Marion pointed out that ‗the basic principles‘, such as laws regarding pollution, needed

to be established by the state government. The rules, regulation and programs then

‗would be translated‘ and enacted by the local government. According to her, the local

council should be in charge of actively maintaining the river, which included ‗mowing

the lawn‘ surrounding parts of the river, ‗maintaining the flow‘ and ‗monitoring the

river‘. Finally, she noted that the river upkeep should also rest on the ‗users who are

quite conscious of the precious resource they have access to‘. People like her, who came

and used the Torrens Linear Park (TLP), for example, pedestrians, cyclists, or those

who simply wanted to enjoy the open space and the fresh air, needed to keep the river

clean especially ‗by not throwing rubbish into the river‘.
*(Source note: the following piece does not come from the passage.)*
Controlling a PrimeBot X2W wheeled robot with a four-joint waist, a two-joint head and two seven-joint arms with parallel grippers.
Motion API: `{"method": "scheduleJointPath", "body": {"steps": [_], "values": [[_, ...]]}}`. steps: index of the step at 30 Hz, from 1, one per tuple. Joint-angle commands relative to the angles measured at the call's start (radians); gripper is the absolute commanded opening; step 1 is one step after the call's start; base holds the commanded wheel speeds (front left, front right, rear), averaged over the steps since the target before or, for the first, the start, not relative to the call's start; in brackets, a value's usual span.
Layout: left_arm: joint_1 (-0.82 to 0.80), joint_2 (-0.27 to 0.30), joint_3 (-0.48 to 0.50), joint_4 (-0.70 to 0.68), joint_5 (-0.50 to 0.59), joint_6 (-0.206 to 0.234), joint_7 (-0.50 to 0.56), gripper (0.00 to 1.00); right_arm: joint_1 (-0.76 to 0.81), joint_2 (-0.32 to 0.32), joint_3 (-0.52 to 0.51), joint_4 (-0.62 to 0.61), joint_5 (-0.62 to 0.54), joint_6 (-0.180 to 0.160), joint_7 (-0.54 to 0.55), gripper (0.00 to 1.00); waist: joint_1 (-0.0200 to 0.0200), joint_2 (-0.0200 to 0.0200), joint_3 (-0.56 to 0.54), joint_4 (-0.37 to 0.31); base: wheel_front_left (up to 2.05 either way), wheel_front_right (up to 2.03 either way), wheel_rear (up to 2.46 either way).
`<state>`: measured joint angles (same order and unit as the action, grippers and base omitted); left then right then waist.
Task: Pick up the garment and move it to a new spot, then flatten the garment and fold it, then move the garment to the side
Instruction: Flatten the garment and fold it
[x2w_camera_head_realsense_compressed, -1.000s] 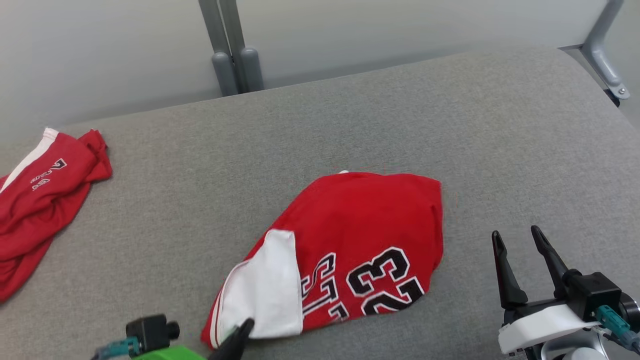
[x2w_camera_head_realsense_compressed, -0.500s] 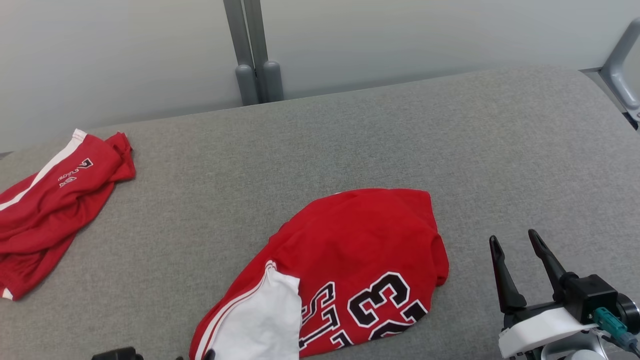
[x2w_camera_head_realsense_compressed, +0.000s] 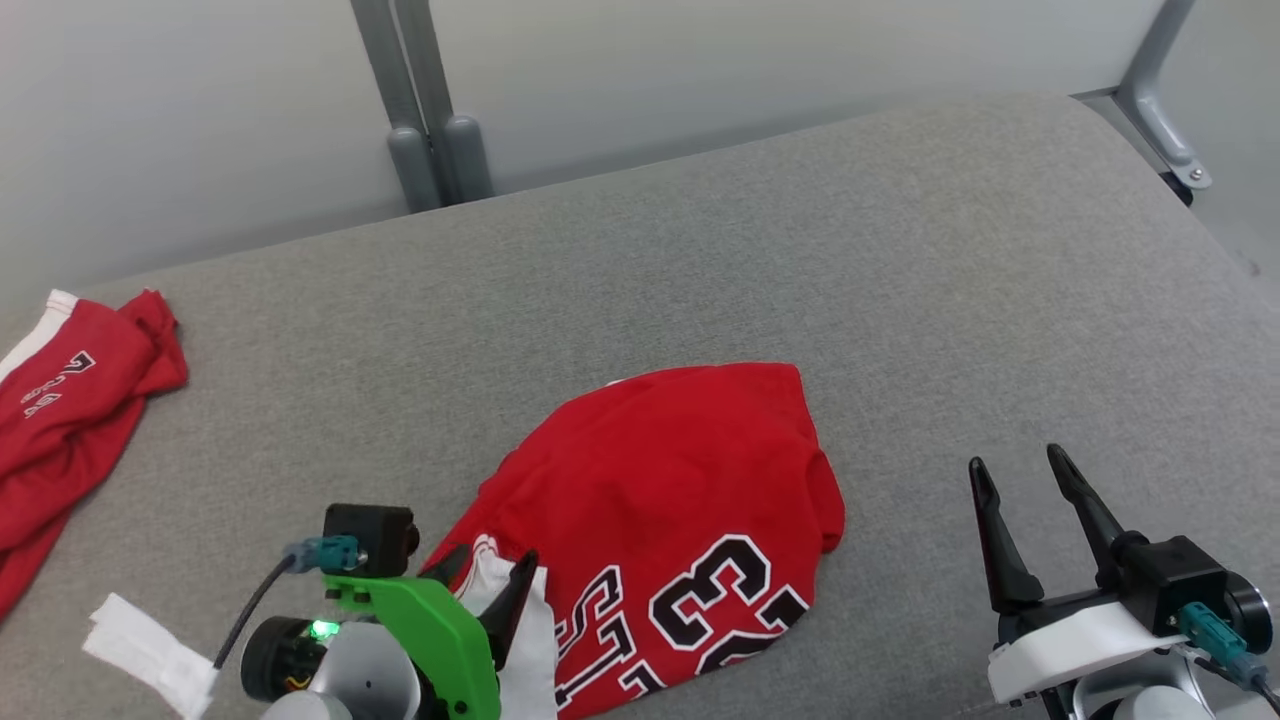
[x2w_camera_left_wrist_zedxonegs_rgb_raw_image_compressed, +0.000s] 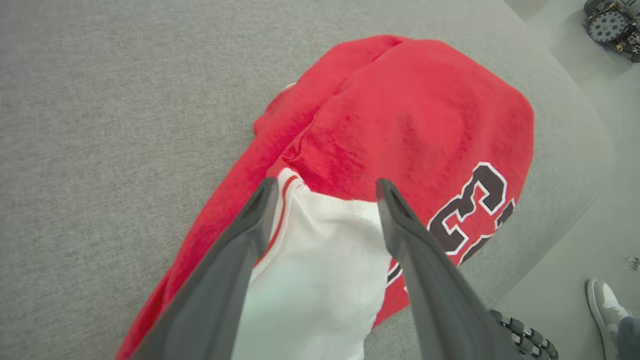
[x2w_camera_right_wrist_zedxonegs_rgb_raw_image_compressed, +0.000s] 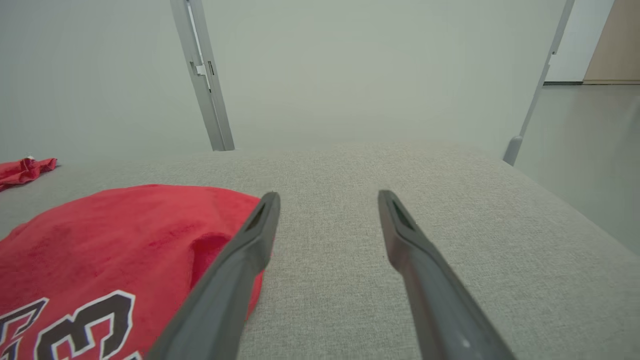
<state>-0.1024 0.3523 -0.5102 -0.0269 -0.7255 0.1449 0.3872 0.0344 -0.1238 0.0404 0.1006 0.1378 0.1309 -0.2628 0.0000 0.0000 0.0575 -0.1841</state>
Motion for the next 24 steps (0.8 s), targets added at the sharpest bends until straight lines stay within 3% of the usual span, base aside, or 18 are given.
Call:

When I asked about who should take responsibility for the Torrens River‘s

quality, a focus group interviewee answered ‗All of us‘, followed by unanimous

agreement by members of the group, as they nodded simultaneously. Mainly referring

to the TLP as the place where they had walked, he elaborated, ‗Our responsibility is to

tidy up and keep it in its present state‘. In addition, local people were believed to be

responsible ‗for cleaning their gutters and removing leaves from the front of their

houses‘. Another member added, there was a need for ‗a body to manage the system –

the [state] government, and … the councils‘. Another member highlighted the

government should have legislation to fine people heavily if they polluted the river and

should have a system of ‗public shaming‘ to deter those who pollute the river.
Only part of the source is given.